• **TASK INSTRUCTIONS**
All lines between the one holding "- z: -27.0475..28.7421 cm" and the end of the material below, both ends included, should be restated exactly.

• **DATA SEGMENT**
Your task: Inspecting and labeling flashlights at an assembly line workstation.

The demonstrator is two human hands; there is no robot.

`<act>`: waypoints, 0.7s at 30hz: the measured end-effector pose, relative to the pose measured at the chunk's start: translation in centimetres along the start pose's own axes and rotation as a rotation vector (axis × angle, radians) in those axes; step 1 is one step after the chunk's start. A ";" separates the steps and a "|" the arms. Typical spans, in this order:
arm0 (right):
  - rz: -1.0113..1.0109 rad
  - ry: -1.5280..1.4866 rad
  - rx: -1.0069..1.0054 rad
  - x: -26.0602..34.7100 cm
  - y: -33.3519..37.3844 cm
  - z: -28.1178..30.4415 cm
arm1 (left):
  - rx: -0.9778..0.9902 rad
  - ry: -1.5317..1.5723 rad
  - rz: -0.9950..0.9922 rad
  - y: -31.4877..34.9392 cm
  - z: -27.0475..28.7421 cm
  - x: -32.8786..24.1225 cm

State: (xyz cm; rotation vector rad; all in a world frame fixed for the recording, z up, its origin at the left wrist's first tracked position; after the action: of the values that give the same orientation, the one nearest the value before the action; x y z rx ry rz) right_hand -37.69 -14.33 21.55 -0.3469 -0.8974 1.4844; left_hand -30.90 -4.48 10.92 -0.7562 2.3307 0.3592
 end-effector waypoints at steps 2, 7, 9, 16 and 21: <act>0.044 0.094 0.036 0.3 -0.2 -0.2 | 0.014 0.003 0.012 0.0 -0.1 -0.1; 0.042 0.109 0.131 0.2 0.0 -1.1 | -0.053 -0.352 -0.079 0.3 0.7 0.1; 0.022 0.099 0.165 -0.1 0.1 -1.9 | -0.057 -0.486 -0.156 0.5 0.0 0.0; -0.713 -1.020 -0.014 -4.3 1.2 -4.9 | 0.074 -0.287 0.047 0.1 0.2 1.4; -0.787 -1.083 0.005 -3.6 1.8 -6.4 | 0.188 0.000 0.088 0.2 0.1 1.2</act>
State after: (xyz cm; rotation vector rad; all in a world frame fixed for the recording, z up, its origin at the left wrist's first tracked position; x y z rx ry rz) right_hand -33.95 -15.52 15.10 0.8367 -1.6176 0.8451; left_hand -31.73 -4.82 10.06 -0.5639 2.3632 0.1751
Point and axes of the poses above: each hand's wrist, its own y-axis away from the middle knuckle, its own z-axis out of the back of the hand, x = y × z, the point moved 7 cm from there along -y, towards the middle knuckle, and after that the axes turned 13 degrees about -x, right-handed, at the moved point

• **WRITTEN REPLY**
  - z: -27.0475..28.7421 cm
  - x: -32.8786..24.1225 cm

State: (xyz cm; rotation vector rad; all in a world frame fixed for the recording, z up, its origin at the left wrist's first tracked position; after the action: of the values that give the same orientation, the one nearest the value before the action; x y z rx ry rz) right_hand -37.69 -14.33 21.55 -0.3469 -0.8974 1.4844; left_hand -30.90 -4.48 10.92 -0.7562 2.3307 0.3592
 end-effector waypoints at steps 2, 7, 9, 16 and 21: <act>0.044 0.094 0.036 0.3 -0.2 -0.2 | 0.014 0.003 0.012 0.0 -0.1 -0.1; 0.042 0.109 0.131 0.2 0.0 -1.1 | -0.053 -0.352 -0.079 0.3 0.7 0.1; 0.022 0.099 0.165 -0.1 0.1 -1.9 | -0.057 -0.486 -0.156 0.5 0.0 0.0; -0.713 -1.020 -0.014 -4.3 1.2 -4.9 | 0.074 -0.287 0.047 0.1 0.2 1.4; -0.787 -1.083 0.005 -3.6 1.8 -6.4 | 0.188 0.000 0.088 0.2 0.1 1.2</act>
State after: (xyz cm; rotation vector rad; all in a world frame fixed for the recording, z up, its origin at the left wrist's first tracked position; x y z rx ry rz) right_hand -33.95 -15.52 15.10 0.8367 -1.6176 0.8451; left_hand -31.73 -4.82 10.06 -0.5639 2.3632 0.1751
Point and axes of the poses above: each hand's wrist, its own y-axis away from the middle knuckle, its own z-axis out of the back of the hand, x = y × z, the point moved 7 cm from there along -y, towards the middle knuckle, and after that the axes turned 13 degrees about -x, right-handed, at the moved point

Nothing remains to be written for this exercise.